Bemidbar
For the week of May 11, 2002 / 29 Iyar 5762
Torah: Bemidbar / Numbers 1:1 - 4:20
Haftarah:: Hosea 2:1-22
Replaced by: 1 Samuel 20:18-42

Brotherly Love

Then they (i.e. David and Jonathan) kissed each other and wept together-but David wept the most (1 Samuel 20:41).

One of the most misunderstood relationships in the Bible is that of David and Jonathan. The depth of their love and affection is something that many of us may have never experienced.

Over the past several years I have been more and more aware of the differences between various cultures. These differences are found in how we relate to life and to one another. Love and expressions of love greatly differ from culture to culture. The act of kissing, for example, referred to in this week's portion, means very different things to different cultures.

Depending on your upbringing, kissing may be something solely associated with romantic relationships. This is what may have been modeled for you from childhood. When you were small, you and your parents kissed each other. But as you reached your teen years, your parents, especially your father, and especially if you were a male, may have felt that this expression of affection was no longer appropriate.

Yet in many parts of the world, kissing isn't understood this way. In some cultures fathers and sons always greet each other with a kiss, and male acquaintances will also embrace and kiss each other in friendship. In these cultures physical closeness is associated with friendship and brotherly love. Physical distance is understood as relational distance.

Obviously not all cultures relate this way. In many cultures, physical closeness is reserved for very few relationships. When these cultures encounter the more affectionate cultures, there is opportunity for a lot of confusion.

Some of us may experience this kind of confusion when we encounter the story of David and Jonathan.

David's lament over Jonathan's death, which takes place some time after our portion, makes some people wonder what the nature of their relationship really was. David said,

I grieve for you, Jonathan my brother; you were very dear to me. Your love for me was wonderful, more wonderful than that of women (2 Samuel 1:26).

The depth of David's love for Jonathan doesn't imply that they were anything more than good friends. What their relationship demonstrates for us is the capacity of the human heart for intense intimate friendship.

God himself modeled this kind of relationship in the person of the Messiah. Yeshua gave himself completely for us. While on earth he didn't keep his distance from people. Rather he touched them and was touched by them. He loved us with his whole being to the point of death. His love for us is actually like that of David and Jonathan for one another.

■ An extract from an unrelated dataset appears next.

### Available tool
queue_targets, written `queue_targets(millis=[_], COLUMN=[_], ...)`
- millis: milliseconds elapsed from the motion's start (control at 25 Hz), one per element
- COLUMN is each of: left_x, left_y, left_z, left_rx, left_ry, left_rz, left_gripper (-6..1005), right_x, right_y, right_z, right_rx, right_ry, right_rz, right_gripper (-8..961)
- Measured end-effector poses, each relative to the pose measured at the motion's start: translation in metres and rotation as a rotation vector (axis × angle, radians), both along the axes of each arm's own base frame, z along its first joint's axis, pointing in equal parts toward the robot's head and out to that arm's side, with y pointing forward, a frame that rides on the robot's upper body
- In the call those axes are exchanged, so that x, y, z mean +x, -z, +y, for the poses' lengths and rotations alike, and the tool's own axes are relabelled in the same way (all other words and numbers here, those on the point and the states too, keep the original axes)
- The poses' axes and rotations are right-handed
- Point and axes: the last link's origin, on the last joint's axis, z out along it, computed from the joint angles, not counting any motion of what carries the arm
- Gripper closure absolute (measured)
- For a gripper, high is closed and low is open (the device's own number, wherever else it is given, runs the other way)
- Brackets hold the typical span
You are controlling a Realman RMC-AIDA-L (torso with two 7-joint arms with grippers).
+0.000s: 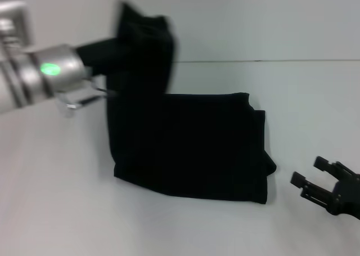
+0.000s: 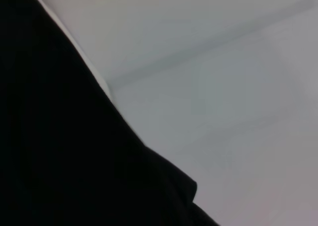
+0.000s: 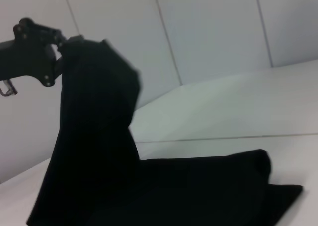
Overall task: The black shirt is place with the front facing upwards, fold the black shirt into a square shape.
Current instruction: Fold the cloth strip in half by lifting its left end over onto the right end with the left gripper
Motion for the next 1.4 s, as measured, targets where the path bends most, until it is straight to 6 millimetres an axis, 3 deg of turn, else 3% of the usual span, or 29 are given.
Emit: queue_targets(millis=[120,200,440,560,880,1120,1240,1400], left_x=[0.026,0.030,0.006,-0.006,-0.014,-0.008,-0.011,-0.028], left_y=[0.037,0.061,0.122,0.134,0.139,0.134,0.117,0.087], left_z=[-0.009,-0.019,-0.061,-0.078,-0.088,-0.090,-0.090,-0.092], left_rx=[-0.097,-0.155,-0.280,-0.304,-0.256,-0.230,-0.152,-0.004], left_ry=[0.075,0.094,0.035,0.008,0.043,0.117,0.217,0.331], left_rz=[-0.003,-0.017,-0.006,-0.011,0.001,-0.009,-0.009,0.046], left_gripper=[976,976,975,973,966,809,716,574], right_x=[0.005,0.006,0.006,0.006,0.004,0.013,0.012,-0.009], right_y=[-0.003,-0.004,-0.006,-0.006,-0.007,-0.019,-0.023,-0.024], right_z=[-0.006,-0.009,-0.013,-0.012,-0.006,-0.008,-0.009,0.000], right_rx=[0.009,0.013,0.016,0.016,0.027,0.122,0.148,0.137], right_ry=[0.017,0.018,0.013,0.012,0.009,0.078,0.078,-0.035], right_rz=[0.002,0.008,0.017,0.016,0.017,0.053,0.079,0.120], right_gripper=[46,46,46,46,46,45,47,53])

I wonder if the way some of us were brought up is preventing us from experiencing the closeness of God in our lives. If we have never experienced this kind of brotherly love, then we may have a hard time understanding and receiving God's love for us.

Realizing this is the beginning of change. God wants to be your Jonathan or your David. He loves you with all his heart. As we allow him to love us in this way, we will find our hearts open to the loving relationships he desires for us.